This is part of Mark Wiedmer's annual series on teams with the potential to make the basketball Final Four.
That's the distance from the foul line to the backboard on every college basketball court in the country. That may also be all that stands between North Carolina and its sixth NCAA championship.
Winners of 11 straight games heading into tonight's regular-season home finale against Notre Dame, 14th-ranked Tar Heels already have knocked off defending national champ Louisville on a neutral court, Michigan State on the road and both rolling Duke and reeling Kentucky at home to post as many big wins as anyone in college hoops this season.
Unfortunately for UNC, on those nights those aptly named foul shots haven't fallen, the Powder Blue Crew has paid a high price for its free-throw woes. While the Heels have hit 66 percent of their freebies in their 22 wins to date, they've managed just 48.7 percent in their seven losses.
"In practice, everybody is shooting just fine," forward J.P. Tokoto told the Raleigh News and Observer on Monday. "It's just the games, I guess. ... It's just the mental aspect of it."

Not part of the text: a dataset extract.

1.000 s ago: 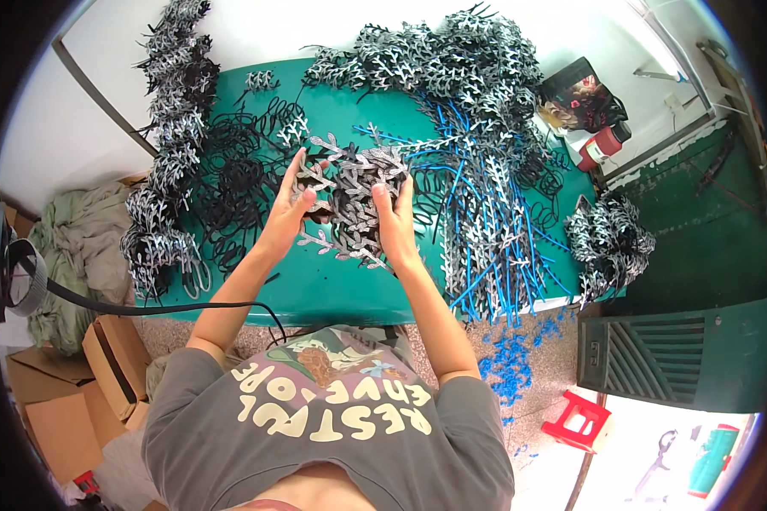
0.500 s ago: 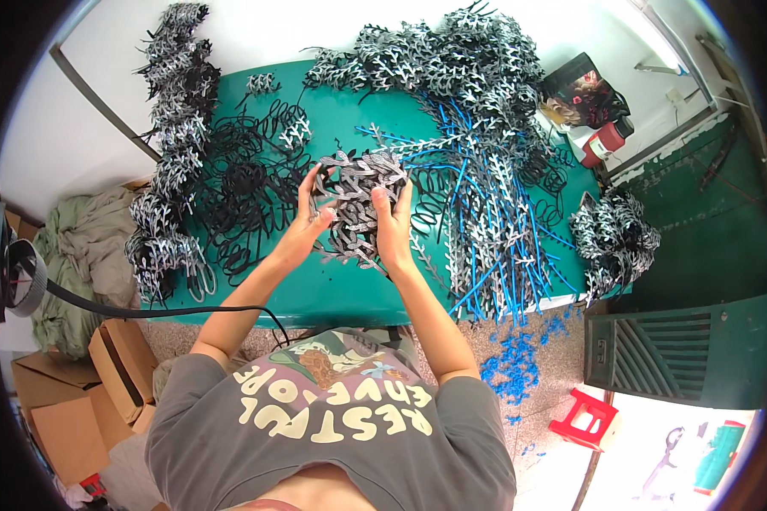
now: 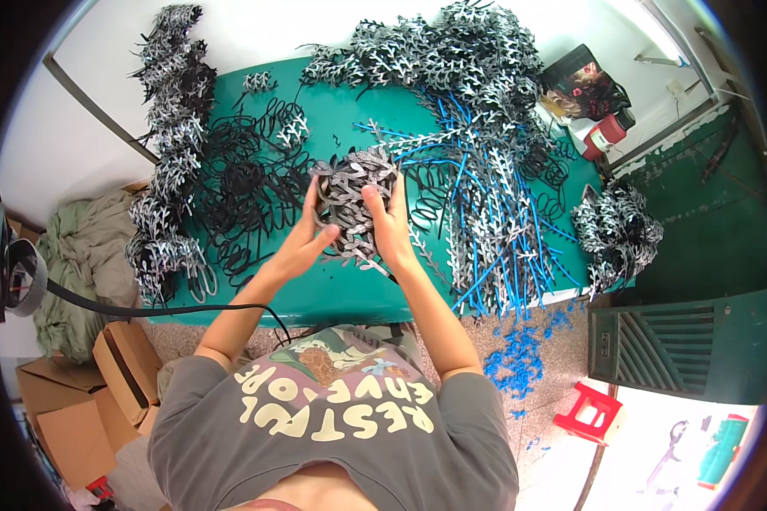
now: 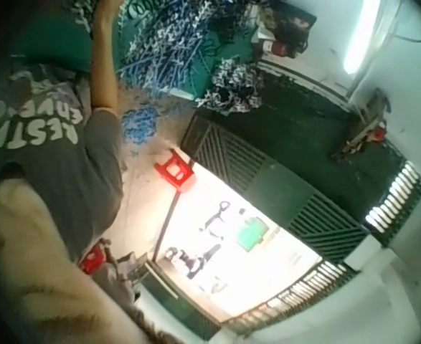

It's gotten so bad that North Carolina's 62.6 percent foul shooting for the season currently stands as the worst since the school began keeping records in 1951. Another perspective: Providence leads the NCAA in free-throw percentage at .790. The Tar Heels rank 339th out of 345 teams.
Long ago exasperated with such numbers, UNC coach Roy Williams has said on more than one occasion this season, "If I could fix it, I would have already fixed the thing."
But what he has expertly fixed since a 1-4 start in Atlantic Coast Conference play is everything else. In winning 11 in a row the Tar Heels have become not only one of the nation's most dangerous teams but also one of its most complete aside from the free-throw line.
Thanks to five players 6-foot-9 or taller in the regular rotation, the ridiculous athletic ability of the 6-5 Tokoto and a player-of-the-year type season from sophomore point guard Marcus Paige, UNC quickly is becoming the team no one wants to see in his bracket come Selection Sunday.
Or as Wake Forest coach Jeff Bzdelik said of Paige after watching the Heels hammer his Demon Deacons 105-72 last month, "Every really good team has a really good player, and you can't win at any level unless you have great guards. Marcus Paige is certainly a very, very good guard."
He was so good in last week's overtime win at North Carolina State that he scored 31 of his career-high 35 points in the second half. He pumped in 16 of his 20 points against Florida State in the second frame. He scored all 13 of his points against Duke in the second half.
"He knows in late-game situations, or any type of situation, he knows when to take over," teammate Leslie McDonald said of Paige after the N.C. State win. "That's the amazing thing about him: He's a point guard who can take over games."
Yet he's far from the only Tar Heel who can erupt when needed. Junior forward James Michael McAdoo was good enough as a freshman to be considered an NBA lottery pick. Two years later he's averaging 14.2 points, 6.8 rebounds and 1.3 steals.
McDonald, a senior who was suspended for much of the nonconference schedule concerning NCAA issues, is averaging 11 points and taking some heat off Paige from the perimeter. Forward Brice Johnson averages 10.1 points and 6.2 rebounds. Tokoto, UNC's best athlete, scores 9.4 a game, many coming on highlight reel dunks.
Yet it also took half the season for the Tar Heels to come together, Williams painfully observing after their 0-3 league start, "I do feel mentally worse than I've ever felt as a head coach. Right now, I'm not doing a very good job with this basketball team."
One loss and 12 wins later, North Carolina is starting to return a smile to its coach's face.
"You have to understand that you're going to go through a season and sometimes you're going to play really well," Williams said after Saturday's sloppy 60-56 win at Virginia Tech. "But to have a great year, you've got to win a lot of games ugly ... and I like winning."
There is a perception that UNC hasn't won much since earning its fifth NCAA title in 2009. Yet the school has advanced to two regional finals since then, as well as reaching last year's ACC tourney final.
Now the Heels are once more on one of those rolls that often guides a team to the Final Four, which Williams has reached seven times previously as the head coach of Kansas or UNC.
"I'm not going to say we're a finished product, because we've got games left," Paige said last week. "But, man, we're playing really well right now and we're winning games in a lot of different ways."
If they can avoid losing any more games in the one way that's tormented them all year, those frustrating 15 feet between the foul line and the backboard, they just might win NCAA title No. 6.